To process this rich, multi-dimensional data, the study employs a Dual Graph Convolutional Network (GCN). GCNs are a type of deep learning architecture particularly adept at learning relationships within graph structures, generating embeddings that incorporate both individual attributes and the context of their connections. The innovation here is an adaptive fusion strategy, specifically a ‘gating mechanism,’ which intelligently combines the insights from both the structural and semantic graphs.
Unpacking the Methodology
The research utilized email log data from a mid-sized company, encompassing over 192,000 email exchanges among 1,518 employees over six months. To maintain confidentiality, all personal identifiers were removed, and only subject lines were retained for semantic analysis. Word2Vec embeddings were used to capture the meaning of individual terms in subject lines, forming the basis for semantic similarity.
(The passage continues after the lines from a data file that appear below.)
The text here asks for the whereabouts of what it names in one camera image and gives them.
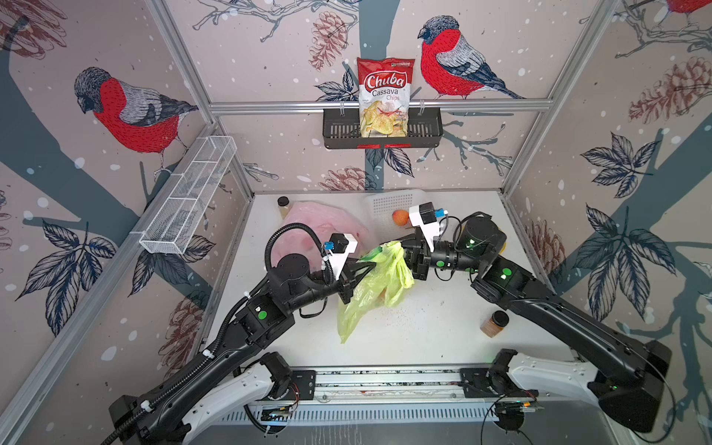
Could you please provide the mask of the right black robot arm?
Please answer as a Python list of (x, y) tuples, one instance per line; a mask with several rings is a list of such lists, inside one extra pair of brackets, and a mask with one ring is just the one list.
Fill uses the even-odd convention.
[(442, 240), (436, 211), (409, 216), (413, 233), (400, 238), (413, 276), (426, 280), (430, 271), (469, 272), (481, 298), (523, 317), (578, 352), (582, 365), (542, 363), (502, 350), (491, 370), (503, 370), (514, 388), (551, 391), (598, 406), (609, 418), (635, 433), (651, 433), (665, 395), (670, 349), (656, 340), (642, 343), (595, 320), (550, 291), (526, 268), (502, 257), (507, 236), (491, 215), (475, 212), (461, 220), (454, 240)]

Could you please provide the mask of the pink plastic bag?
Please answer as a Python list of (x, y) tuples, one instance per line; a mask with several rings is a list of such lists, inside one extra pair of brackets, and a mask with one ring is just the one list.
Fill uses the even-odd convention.
[[(378, 244), (375, 234), (352, 213), (314, 201), (298, 201), (291, 205), (283, 226), (293, 223), (309, 226), (321, 243), (327, 242), (335, 233), (353, 235), (358, 241), (354, 253), (357, 257), (367, 254)], [(272, 266), (291, 253), (307, 258), (312, 272), (320, 269), (319, 251), (312, 238), (301, 229), (290, 230), (276, 240), (271, 252)]]

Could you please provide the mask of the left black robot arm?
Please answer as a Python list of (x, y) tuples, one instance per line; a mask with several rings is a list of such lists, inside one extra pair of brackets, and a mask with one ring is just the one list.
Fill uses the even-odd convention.
[(155, 389), (111, 404), (114, 430), (105, 443), (188, 444), (227, 413), (288, 393), (292, 370), (266, 348), (294, 326), (301, 308), (332, 295), (348, 300), (375, 266), (348, 259), (335, 277), (330, 270), (311, 273), (300, 254), (282, 258), (228, 312), (202, 353)]

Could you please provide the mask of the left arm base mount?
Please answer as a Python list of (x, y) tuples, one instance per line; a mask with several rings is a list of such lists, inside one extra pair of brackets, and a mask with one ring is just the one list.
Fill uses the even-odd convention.
[(313, 369), (293, 370), (289, 381), (277, 385), (276, 389), (259, 399), (259, 402), (312, 401), (316, 390), (317, 372)]

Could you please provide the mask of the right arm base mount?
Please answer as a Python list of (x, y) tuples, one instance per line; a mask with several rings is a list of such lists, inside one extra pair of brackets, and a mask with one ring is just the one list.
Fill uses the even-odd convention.
[(495, 397), (521, 397), (537, 400), (539, 391), (521, 389), (508, 374), (491, 372), (489, 368), (469, 367), (459, 370), (460, 383), (465, 398), (485, 399)]

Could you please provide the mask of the green plastic bag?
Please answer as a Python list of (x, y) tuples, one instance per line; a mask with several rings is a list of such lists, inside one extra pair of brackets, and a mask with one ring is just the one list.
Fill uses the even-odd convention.
[(405, 261), (385, 261), (383, 244), (361, 257), (378, 266), (356, 287), (348, 304), (339, 304), (337, 331), (341, 343), (348, 341), (361, 319), (378, 307), (395, 307), (403, 302), (415, 278)]

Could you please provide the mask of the orange peach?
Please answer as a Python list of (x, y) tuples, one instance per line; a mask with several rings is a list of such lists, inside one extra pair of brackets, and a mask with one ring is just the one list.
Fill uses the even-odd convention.
[(404, 210), (393, 211), (391, 218), (396, 226), (405, 227), (410, 222), (409, 212)]

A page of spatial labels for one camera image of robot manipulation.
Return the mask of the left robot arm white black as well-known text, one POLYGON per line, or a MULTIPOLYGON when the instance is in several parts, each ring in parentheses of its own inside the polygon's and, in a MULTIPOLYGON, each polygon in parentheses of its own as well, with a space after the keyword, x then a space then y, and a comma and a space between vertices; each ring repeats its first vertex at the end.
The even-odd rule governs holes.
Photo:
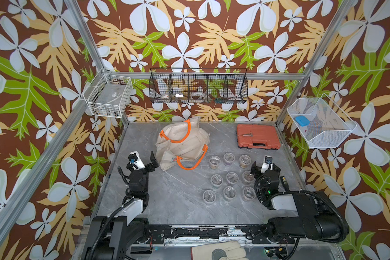
POLYGON ((148 219, 139 218, 149 203, 149 173, 159 167, 155 154, 151 152, 150 162, 144 164, 137 151, 128 156, 125 175, 122 168, 118 173, 126 184, 125 197, 121 205, 107 216, 96 216, 91 221, 82 260, 131 260, 128 248, 137 241, 150 239, 148 219))

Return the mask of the beige canvas bag orange handles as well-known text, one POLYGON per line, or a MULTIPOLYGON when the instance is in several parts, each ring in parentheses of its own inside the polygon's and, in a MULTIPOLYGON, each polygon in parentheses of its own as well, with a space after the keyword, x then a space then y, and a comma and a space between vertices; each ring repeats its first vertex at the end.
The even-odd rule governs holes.
POLYGON ((156 141, 156 159, 167 171, 179 166, 185 171, 196 169, 207 154, 210 134, 200 126, 200 117, 165 126, 156 141))

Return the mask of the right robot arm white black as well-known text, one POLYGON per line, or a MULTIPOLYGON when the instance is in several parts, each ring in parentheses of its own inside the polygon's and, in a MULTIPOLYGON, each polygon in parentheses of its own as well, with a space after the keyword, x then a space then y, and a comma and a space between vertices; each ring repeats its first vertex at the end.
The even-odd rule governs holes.
POLYGON ((324 192, 291 191, 272 157, 261 166, 254 162, 250 174, 259 202, 269 210, 295 211, 295 217, 270 218, 265 236, 277 243, 285 238, 307 238, 326 243, 339 243, 349 234, 349 225, 324 192))
Node features for each employee included their semantic embedding (average of email subject embeddings) and four key centrality measures: degree (how many connections), closeness (how quickly they can reach others), betweenness (how often they act as a bridge), and eigenvector (influence based on connections to other influential nodes). These features were concatenated into a single vector for the GNN.
The model was trained using a weak supervision framework, where ‘positive pairs’ were defined as employees sharing the same job family and role, serving as a proxy for position similarity. A pairwise ranking loss function was used to teach the model to assign higher scores to suitable candidates.
Key Findings and Interpretability
The experimental results demonstrated a significant improvement over traditional methods. The proposed gating-based fusion model achieved a top performance of 40.9% on Hit@100, meaning it successfully identified a suitable candidate within the top 100 recommendations in nearly 41% of cases. Even the simplest single GCN model performed more than three times better than the heuristic baseline, highlighting the power of GNNs in capturing complex network relationships.
Beyond numerical superiority, the gating mechanism offered remarkable interpretability. The model learned distinct, context-aware fusion strategies for different job functions. For instance, in ‘sales and marketing’ roles, where relational networks are often paramount, the model prioritized structural (HOW) data, assigning it an overwhelming 88% weight. Conversely, for ‘research’ functions, which require both specialized expertise and peer collaboration, the model adopted a more balanced approach, weighting semantic (WHAT) and structural (HOW) information in an approximately 56:44 ratio. This ability to adapt its fusion strategy based on the job family mirrors real-world organizational dynamics.
Also Read:
- Skill-Based Explanations Enhance Student Course Selection Confidence
- Tailoring Recommendations for Explored and Unexplored Items in E-commerce
Future Directions
While the model shows practical utility, the researchers acknowledge limitations, including reliance on proxy labels and the existence of non-quantifiable factors like reputation. Future work could involve incorporating ‘Role-aware Structural Embedding’ to identify specific functional roles (e.g., ‘broker’ or ‘hub’), extending the model to consider different types and contexts of relationships (e.g., ‘intra-team’ vs. ‘inter-departmental’ collaboration using Relational GCNs), and applying time-series analysis with Dynamic GNNs to capture the evolving nature of organizational interactions.
This research offers a quantitative and comprehensive framework for internal talent discovery, minimizing the risk of candidate omission inherent in traditional methods. Its primary contribution lies in its ability to empirically determine the optimal fusion ratio between task alignment and collaborative patterns, providing important practical implications for human resource management.